- **Task**: Take from the data every line in which the word "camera" is found.
===== Extracted material
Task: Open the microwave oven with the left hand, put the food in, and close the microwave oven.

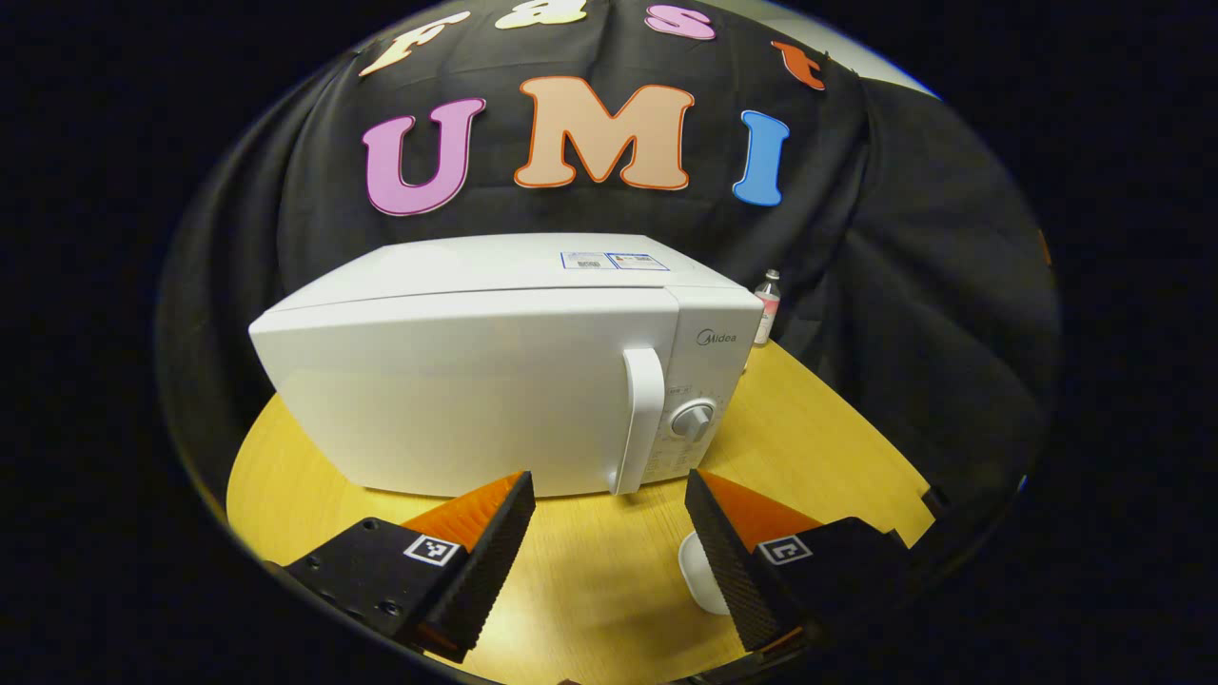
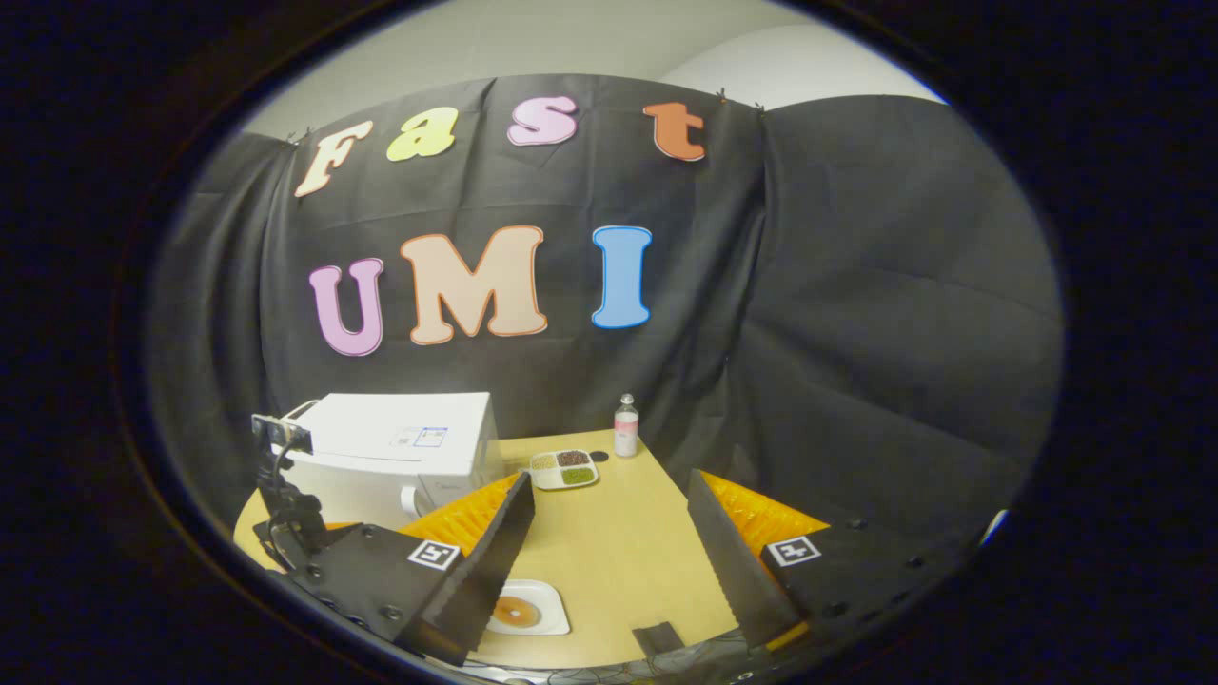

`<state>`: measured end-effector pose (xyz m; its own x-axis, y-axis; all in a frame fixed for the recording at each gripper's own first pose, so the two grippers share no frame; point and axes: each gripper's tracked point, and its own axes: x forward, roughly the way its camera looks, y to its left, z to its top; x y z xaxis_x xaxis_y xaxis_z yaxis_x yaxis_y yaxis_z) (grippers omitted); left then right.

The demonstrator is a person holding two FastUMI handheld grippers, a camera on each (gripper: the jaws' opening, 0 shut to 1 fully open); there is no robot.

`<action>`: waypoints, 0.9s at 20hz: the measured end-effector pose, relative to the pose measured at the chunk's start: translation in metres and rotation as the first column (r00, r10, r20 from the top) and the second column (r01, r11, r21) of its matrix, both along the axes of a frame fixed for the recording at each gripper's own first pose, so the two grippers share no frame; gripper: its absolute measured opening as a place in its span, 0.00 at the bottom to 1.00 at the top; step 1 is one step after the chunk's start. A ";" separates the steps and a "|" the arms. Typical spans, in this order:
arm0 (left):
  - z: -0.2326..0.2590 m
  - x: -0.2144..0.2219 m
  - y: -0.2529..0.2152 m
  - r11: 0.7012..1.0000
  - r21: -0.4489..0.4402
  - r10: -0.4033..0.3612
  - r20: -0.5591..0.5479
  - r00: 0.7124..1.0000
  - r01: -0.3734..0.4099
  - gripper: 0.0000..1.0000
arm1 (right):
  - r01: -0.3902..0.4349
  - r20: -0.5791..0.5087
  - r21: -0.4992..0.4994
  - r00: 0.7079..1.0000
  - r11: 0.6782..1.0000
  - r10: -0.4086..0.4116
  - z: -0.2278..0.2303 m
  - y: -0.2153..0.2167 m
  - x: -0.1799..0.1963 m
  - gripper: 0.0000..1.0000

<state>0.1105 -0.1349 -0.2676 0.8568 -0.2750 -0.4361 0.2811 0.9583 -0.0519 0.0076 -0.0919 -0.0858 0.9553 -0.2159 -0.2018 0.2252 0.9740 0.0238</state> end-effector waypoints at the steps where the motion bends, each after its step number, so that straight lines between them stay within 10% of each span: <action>1: -0.004 0.003 -0.002 1.000 -0.004 -0.005 -0.007 1.000 0.005 0.97 | 0.008 -0.004 0.005 1.000 1.000 -0.008 -0.002 -0.002 -0.001 0.97; 13: -0.046 0.055 -0.031 0.999 0.018 -0.033 -0.096 0.995 0.035 0.73 | 0.044 -0.040 0.017 0.998 0.999 -0.043 -0.007 -0.007 0.000 0.97; 18: -0.060 0.062 -0.036 1.000 0.020 -0.011 -0.136 0.991 0.014 0.46 | 0.063 -0.058 0.018 0.996 0.998 -0.062 -0.013 -0.013 -0.004 0.97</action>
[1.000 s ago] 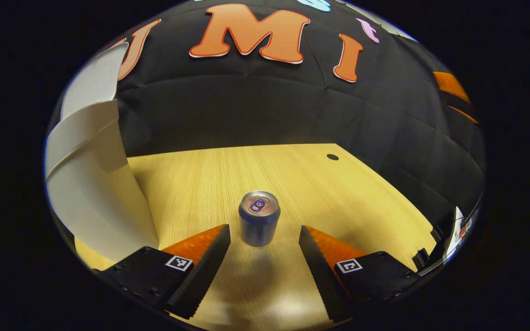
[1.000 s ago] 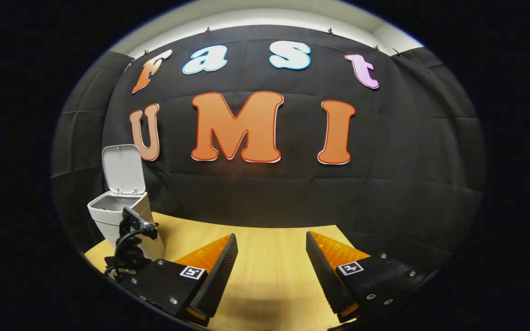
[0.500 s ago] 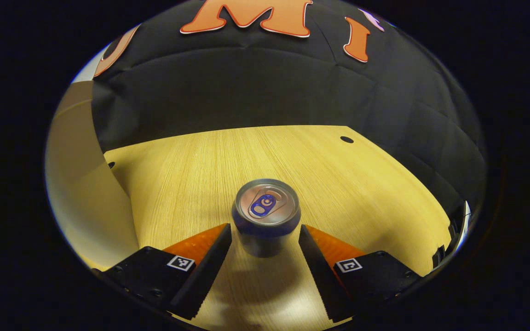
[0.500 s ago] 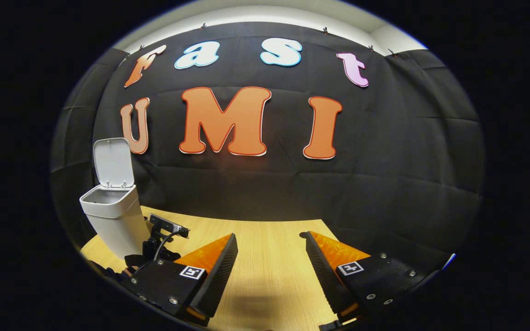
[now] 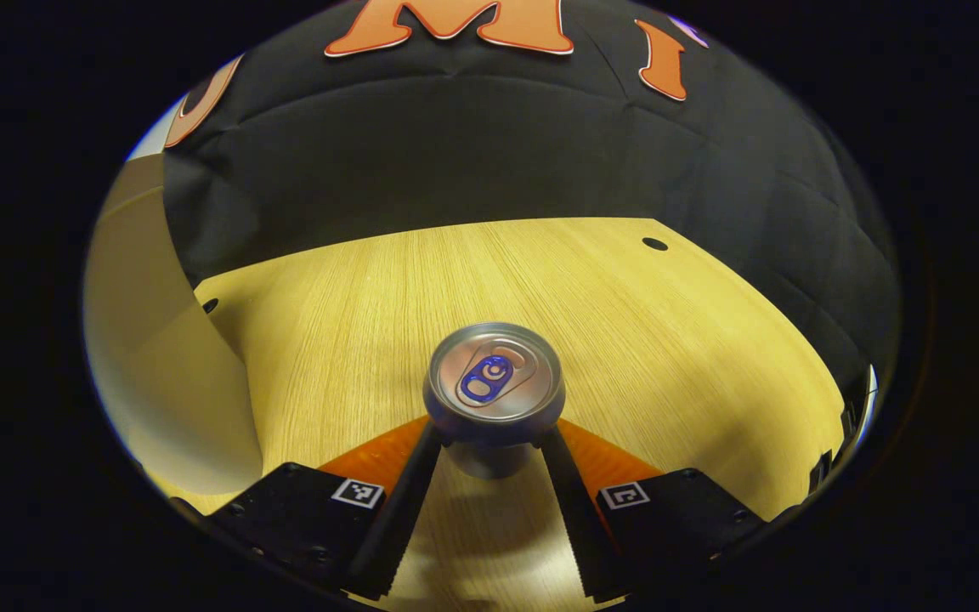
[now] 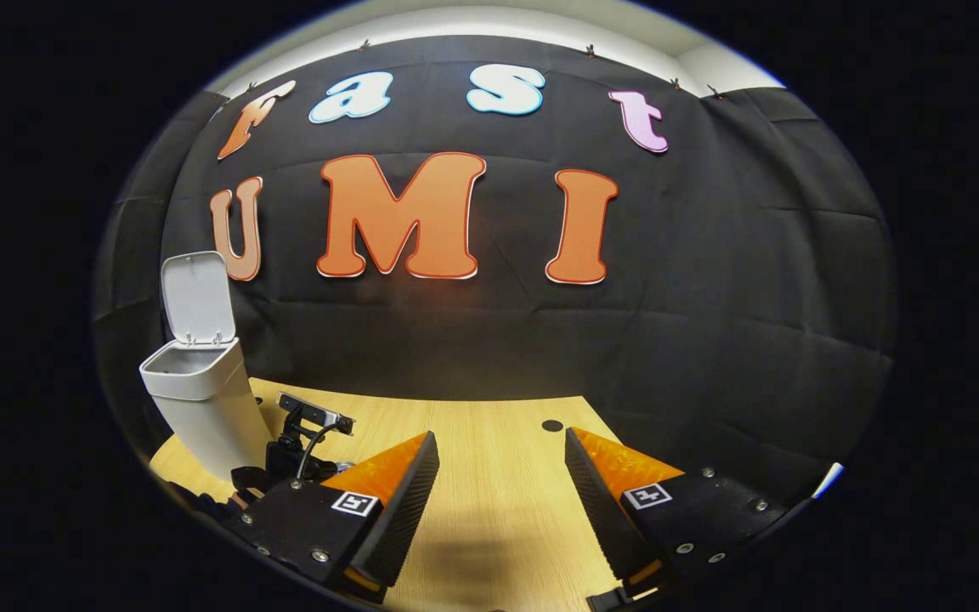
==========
- **Result of the task**:
`<state>`: measured end-effector pose (xyz m; its own x-axis, y-axis; all in a frame fixed for the recording at each gripper's own first pose, so the two grippers share no frame; point and axes: each gripper's tracked point, and its own axes: x forward, roughly the way its camera looks, y to its left, z to its top; x y z xaxis_x xaxis_y xaxis_z yaxis_x yaxis_y yaxis_z) (grippers omitted); left then right.
The demonstrator is a person holding two FastUMI handheld grippers, a camera on each (gripper: the jaws' opening, 0 shut to 1 fully open); there is no robot.

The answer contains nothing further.